San Petersburgo, Rusia, 22 de febrero de 1917
A Hércules le sorprendió ver la ciudad en calma. Tras las últimas noticias, la había imaginado envuelta en llamas. El español bajó del coche y Lenin se asomó a la ventanilla. Su rostro parecía cansado y envejecido por el viaje.
—Estimado Hércules, sé que no está muy convencido de nuestros métodos o nuestros ideales. Cuando construyamos nuestra utopía está invitado a ver la nueva Rusia —dijo Lenin.
—Las utopías nunca se pueden alcanzar, si no dejan de serlo —contestó Hércules mientras el chófer le daba una pequeña maleta.
—Si necesita cualquier cosa, únicamente tiene que preguntar por mí. Espero que encuentre a sus amigos y todos regresen en perfecto estado a su hogar —dijo Lenin.
—Gracias por todo.
—Gracias a usted, nunca olvidaré que me salvó la vida —comentó Lenin.
—Adiós —dijo apartándose del coche.
—Una última cosa, alójese en algún hotel modesto, puede que en unos días las cosas cambien mucho en la ciudad.
—Seguiré su consejo, camarada —dijo Hércules haciendo un gesto con la mano.
Tras caminar unos metros se aproximó al río Nevá.

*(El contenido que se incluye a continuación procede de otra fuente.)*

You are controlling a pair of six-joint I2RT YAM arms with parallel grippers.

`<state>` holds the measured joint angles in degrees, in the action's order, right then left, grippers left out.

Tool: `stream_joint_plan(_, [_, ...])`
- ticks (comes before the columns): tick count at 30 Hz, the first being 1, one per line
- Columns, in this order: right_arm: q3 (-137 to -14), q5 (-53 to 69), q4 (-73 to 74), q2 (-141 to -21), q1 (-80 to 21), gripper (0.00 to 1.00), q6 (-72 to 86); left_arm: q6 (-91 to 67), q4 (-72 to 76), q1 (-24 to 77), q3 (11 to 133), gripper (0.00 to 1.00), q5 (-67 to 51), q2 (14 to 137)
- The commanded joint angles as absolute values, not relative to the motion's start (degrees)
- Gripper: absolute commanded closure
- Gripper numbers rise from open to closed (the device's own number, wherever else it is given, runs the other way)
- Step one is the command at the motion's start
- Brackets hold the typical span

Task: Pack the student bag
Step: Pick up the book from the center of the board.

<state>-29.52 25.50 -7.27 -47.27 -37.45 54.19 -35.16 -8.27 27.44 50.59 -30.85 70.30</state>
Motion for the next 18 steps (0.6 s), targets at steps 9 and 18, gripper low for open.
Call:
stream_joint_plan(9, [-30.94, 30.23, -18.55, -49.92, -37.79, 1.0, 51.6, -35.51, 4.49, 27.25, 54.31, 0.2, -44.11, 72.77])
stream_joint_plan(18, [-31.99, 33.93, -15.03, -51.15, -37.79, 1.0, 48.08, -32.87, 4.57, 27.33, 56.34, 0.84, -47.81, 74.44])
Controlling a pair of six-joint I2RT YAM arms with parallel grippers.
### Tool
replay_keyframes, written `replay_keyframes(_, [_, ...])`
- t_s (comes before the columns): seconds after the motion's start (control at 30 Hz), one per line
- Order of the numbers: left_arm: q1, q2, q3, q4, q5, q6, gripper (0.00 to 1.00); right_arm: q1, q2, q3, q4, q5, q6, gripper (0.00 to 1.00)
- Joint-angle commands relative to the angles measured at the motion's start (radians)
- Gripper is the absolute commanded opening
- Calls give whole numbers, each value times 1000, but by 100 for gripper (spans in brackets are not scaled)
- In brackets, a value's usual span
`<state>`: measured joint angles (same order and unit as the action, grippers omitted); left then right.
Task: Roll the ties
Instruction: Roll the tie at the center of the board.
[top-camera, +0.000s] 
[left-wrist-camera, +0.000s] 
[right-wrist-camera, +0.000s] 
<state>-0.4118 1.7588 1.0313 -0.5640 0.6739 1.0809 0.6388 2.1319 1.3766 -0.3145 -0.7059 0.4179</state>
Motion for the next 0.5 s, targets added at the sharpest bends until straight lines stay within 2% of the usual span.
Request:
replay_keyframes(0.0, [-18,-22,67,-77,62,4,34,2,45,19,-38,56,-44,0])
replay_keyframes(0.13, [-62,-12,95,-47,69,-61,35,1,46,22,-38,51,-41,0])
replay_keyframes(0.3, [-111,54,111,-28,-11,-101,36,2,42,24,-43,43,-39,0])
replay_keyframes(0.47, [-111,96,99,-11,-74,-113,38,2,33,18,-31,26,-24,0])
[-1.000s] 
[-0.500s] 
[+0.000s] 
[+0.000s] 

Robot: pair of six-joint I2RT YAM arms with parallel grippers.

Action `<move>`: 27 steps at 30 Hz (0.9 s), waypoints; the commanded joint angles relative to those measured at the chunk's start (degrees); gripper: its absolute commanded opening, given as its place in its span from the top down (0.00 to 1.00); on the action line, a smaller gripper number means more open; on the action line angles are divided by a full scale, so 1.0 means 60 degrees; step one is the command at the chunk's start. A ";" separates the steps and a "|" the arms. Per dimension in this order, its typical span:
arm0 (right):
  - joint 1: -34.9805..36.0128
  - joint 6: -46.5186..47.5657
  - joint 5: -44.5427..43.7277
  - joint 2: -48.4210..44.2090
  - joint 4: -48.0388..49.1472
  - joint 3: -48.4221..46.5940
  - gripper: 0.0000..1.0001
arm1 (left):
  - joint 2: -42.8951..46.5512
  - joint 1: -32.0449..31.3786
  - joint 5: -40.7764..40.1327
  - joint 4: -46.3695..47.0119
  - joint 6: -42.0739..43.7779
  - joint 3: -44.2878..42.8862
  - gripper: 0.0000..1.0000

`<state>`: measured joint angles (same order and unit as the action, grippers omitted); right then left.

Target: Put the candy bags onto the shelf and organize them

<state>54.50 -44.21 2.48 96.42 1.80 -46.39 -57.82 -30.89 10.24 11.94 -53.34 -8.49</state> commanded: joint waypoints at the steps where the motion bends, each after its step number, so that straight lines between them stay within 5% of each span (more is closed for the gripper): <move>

Era mucho más ancho que el Támesis o el Sena, las casas de sus orillas se parecían a las de París, pero eran más grandes y suntuosas, pintadas con colores vivos. El Palacio de Invierno era semejante a Versalles, pero mucho más grande y majestuoso.
Caminó por las frías calles hasta un hostal en uno de los callejones próximos al puerto. Allí solían alojarse los marineros de permiso y los comerciantes más pobres. Estaba agotado, subió a su habitación y se tumbó vestido sobre la cama. Se le escapó una oración al acordarse de sus amigos. Ellos eran lo único que tenía en el mundo.